As imagens que foi partilhando através da página de Instagram são impressionantes e falam por si. Mais à vista ou mais escondidas, a quantidade de beatas que foram apanhadas do chão por centenas de voluntários e que deram origem a enormes pilhas de pontas de cigarros revelam que este continua a ser um problema bem real e presente no chão das nossas cidades e junto às nossas praias, neste último caso com um perigo ambiental ainda mais acrescido.

 

 

BEATAS DE CIGARROS PODEM DEMORAR MAIS DE 10 ANOS A DESAPARECER DO AMBIENTE E "PARTE DELAS PODEM VIR PARAR AO NOSSO PRATO" DE COMIDA

Estima-se que 15 mil milhões de cigarros sejam vendidos todos os dias no Mundo e diversos estudos indicam que 4,5 mil milhões de beatas acabem no chão todos os anos.

Para além do lixo que é gerado e que se torna incómodo visualmente, o ambiente paga e muito por este comportamento reprovável de deitar cigarros para o chão.

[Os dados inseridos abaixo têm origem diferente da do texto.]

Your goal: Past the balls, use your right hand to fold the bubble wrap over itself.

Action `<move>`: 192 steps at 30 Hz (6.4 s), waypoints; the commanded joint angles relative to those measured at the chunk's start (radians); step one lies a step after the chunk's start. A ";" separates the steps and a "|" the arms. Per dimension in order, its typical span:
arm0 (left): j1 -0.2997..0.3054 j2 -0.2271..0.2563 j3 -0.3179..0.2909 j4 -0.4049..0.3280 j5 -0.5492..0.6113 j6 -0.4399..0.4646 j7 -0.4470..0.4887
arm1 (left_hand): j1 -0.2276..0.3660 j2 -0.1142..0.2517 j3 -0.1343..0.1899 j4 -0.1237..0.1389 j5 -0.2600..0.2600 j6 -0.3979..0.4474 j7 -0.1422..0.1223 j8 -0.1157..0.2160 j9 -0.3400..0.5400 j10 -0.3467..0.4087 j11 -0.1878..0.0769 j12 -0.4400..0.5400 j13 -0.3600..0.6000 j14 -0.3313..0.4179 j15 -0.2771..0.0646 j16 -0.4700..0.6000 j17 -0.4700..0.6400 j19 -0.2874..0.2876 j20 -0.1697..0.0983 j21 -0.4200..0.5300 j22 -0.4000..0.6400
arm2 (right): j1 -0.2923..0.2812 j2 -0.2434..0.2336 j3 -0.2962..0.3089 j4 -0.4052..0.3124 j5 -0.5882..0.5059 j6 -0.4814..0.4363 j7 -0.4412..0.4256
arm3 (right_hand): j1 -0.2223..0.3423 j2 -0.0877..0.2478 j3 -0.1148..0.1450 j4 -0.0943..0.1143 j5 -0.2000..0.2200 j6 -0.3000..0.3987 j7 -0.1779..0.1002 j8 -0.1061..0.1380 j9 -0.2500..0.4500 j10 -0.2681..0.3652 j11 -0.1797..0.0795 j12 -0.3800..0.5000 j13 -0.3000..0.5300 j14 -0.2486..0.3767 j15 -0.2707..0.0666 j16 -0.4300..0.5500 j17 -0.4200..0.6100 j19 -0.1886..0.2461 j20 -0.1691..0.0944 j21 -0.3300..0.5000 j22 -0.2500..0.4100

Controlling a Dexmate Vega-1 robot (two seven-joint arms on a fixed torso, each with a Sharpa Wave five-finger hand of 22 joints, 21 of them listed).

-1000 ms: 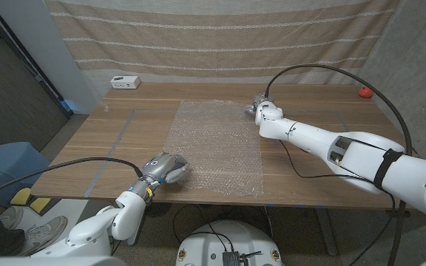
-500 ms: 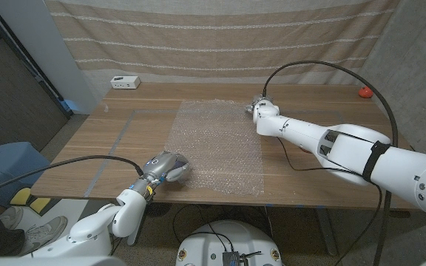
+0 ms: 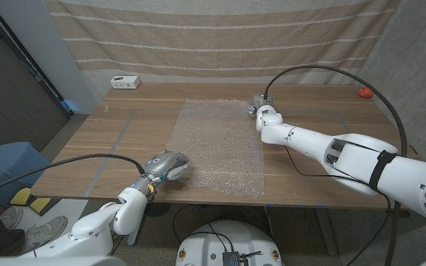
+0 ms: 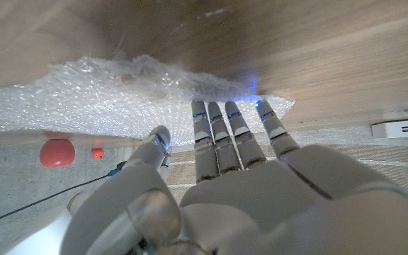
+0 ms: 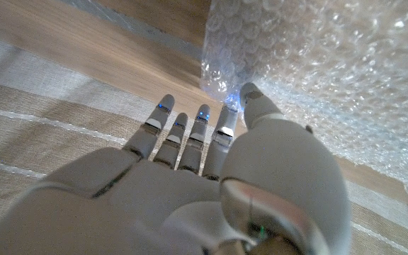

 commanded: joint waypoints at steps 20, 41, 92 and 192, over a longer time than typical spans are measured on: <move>-0.056 -0.008 0.026 0.022 -0.010 -0.011 -0.034 | -0.010 -0.003 0.001 0.004 -0.002 -0.008 -0.004 -0.002 0.005 -0.002 0.000 -0.008 -0.002 -0.006 0.000 -0.015 0.000 -0.007 0.002 -0.003 0.002 | -0.238 -0.179 0.401 -0.269 0.341 0.625 -0.041 | 0.077 -0.002 0.005 0.001 -0.023 0.046 0.032 0.008 0.012 0.048 0.016 -0.004 0.002 0.032 -0.051 0.015 0.006 0.031 0.013 0.006 0.005; -0.081 -0.009 0.037 0.028 -0.008 -0.022 -0.059 | -0.015 -0.002 0.002 0.003 -0.004 -0.009 -0.002 -0.003 0.005 -0.003 0.000 -0.014 -0.004 -0.004 0.000 -0.022 -0.001 -0.008 0.003 -0.005 0.002 | -0.236 -0.161 0.515 -0.172 0.662 0.867 0.381 | 0.093 -0.011 -0.039 0.035 -0.048 0.034 -0.022 -0.029 -0.004 0.017 -0.045 -0.048 0.004 -0.033 -0.057 -0.011 0.009 -0.036 -0.024 -0.021 0.010; -0.132 -0.020 0.056 0.045 -0.009 -0.033 -0.105 | -0.039 -0.002 -0.001 0.012 -0.009 -0.026 -0.003 -0.009 0.004 -0.004 0.000 -0.029 -0.006 -0.002 0.003 -0.043 0.000 -0.010 -0.003 -0.010 0.002 | 0.060 0.093 0.706 0.551 1.051 0.921 1.462 | 0.108 -0.021 -0.178 0.064 0.054 0.096 -0.116 -0.152 -0.002 -0.154 -0.149 -0.094 0.018 -0.303 0.004 -0.080 0.023 -0.293 -0.055 -0.040 0.010; 0.352 0.221 -0.356 -0.412 0.185 0.181 -0.042 | 0.041 -0.037 -0.036 -0.071 -0.002 0.011 -0.038 0.007 -0.001 0.071 -0.022 -0.035 -0.006 0.089 -0.028 -0.030 0.013 0.028 -0.016 -0.018 0.000 | -0.186 -0.191 0.633 0.112 1.198 0.824 1.606 | -0.190 -0.050 -0.410 0.225 0.014 -0.517 -0.068 -0.287 0.005 -0.324 0.138 -0.094 0.025 -0.404 0.216 -0.048 0.026 -0.425 0.157 -0.015 0.009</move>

"Quando nós estamos a deitar este filtro para o chão nós estamos a deitar os plásticos e estamos a deitar toda essa componente de químicos perigosos que vão também com a beata. Se são arrastadas, por exemplo, pela chuva e vão pelas sarjetas parar ao mar pode haver uma diluição desses poluentes, sendo que alguns deles são poluentes que não se degradam a eles próprios, vão-se acumulando na cadeia alimentar, e portanto, vão ficar no ambiente", explica Susana Fonseca, da Associação Ambientalista Zero. 

Vários especialistas dizem que cada cigarro pode conter pelo menos sete mil substâncias químicas perigosas, que têm impacto na saúde, mas também no próprio ambiente quando são descartados de forma errada.

Um filtro de cigarro pode demorar mais de dez anos a degradar-se e por isso o impacto desta ação acaba por ser devolvido a cada um de nós. "Normalmente os poluentes que nós colocamos no ambiente voltam até nós, neste caso por exemplo, através do prato porque estamos a falar de poluentes que podem ser arrastados para o mar, poderão vir a entrar na cadeia marinha e depois acabar naquilo que nós comemos, seja no peixe, nos mariscos ou até no sal, porque hoje em dia já temos sal que é recuperado dos oceanos que tem muitos aspetos positivos, mas que infelizmente devido às nossas más práticas também já tem microplásticos", adianta Susana Fonseca.